McDo, le taylorisme sauce ketchup

Fidèle au taylorisme, McDo vend les mêmes produits, rigoureusement identiques, dans le monde entier. Inutile d’espérer un Big Mac sans ses odieux cornichons , choisir un autre fromage que le cheddar, ou demander un pain spécial. Non. vous n’êtes pas chez Subway. Vous prenez ou nous ne prenez pas, mais le produit est le même, du contenu au packaging, où que l’on aille, de Londres à Tokyo. Même si McDo a dû faire quelques concessions dans certains pays, constatant qu’on ne peut pas toujours se passer du client…

Côté fabrication, toutes les tâches sont découpées très finement en respectant l’adage de Frederick Taylor : une tâche = un ouvrier. Par exemple, il faut 4 « équipiers » pour réaliser un hamburger : un qui fait chauffer le pain et place la sauce, le second qui place le steak (tenu au chaud), le troisième met le fromage, et le dernier la garniture. Il faut au plus 2 minutes pour fabriquer un Big Mac emballé, dont 13 secondes pour le pain, 20 secondes pour la viande, 11 secondes pour les cornichons, etc.

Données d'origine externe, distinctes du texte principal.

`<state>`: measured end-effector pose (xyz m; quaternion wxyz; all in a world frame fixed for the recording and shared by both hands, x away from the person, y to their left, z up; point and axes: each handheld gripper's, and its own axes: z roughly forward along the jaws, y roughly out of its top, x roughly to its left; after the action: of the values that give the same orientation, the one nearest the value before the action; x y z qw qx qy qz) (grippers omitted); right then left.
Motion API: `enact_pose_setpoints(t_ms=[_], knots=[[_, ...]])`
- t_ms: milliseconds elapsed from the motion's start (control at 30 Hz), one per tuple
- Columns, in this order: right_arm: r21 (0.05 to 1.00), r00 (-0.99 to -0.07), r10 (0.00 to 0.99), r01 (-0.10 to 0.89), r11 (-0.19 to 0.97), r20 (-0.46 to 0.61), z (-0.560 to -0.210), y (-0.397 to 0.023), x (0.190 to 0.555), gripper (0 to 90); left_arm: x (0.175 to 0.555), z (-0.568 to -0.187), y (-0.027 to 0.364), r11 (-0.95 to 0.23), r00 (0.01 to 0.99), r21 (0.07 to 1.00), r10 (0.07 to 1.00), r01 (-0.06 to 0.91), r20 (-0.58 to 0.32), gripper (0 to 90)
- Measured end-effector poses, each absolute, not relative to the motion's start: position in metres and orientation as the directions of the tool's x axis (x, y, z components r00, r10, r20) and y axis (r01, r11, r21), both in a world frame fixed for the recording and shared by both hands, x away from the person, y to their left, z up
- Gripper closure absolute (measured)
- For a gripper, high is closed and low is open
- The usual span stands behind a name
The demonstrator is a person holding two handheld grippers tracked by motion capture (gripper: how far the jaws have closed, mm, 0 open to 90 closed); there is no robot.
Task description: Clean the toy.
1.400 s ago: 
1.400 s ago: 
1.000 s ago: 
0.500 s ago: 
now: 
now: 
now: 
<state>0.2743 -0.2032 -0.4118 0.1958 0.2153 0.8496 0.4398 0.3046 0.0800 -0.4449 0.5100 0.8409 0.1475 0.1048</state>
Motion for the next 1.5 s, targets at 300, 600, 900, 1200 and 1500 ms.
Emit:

Car tout est strictement chronométré et documenté. Il n’y a aucune place pour l’initiative. Même le lavage des mains (ou du sol) est réglementé par des doses et des temps.

Enfin, pas de « flux tiré » (principe lean). Les produits les plus demandés sont au contraire « poussés » (c’est-à-dire fabriqués sans aucune demande client) et jetés au bout de 20 mn si personne n’a acheté, grâce à un système de timers en caisse et en cuisine.

Quand le taylorisme s’étend aux clients

Récemment, le retour en force de la concurrence a provoqué une tempête sous les crânes chez McDo. Je viens de vivre deux expériences en famille, dans deux McDo différents, et le constat est accablant ! Regardons dans le détail.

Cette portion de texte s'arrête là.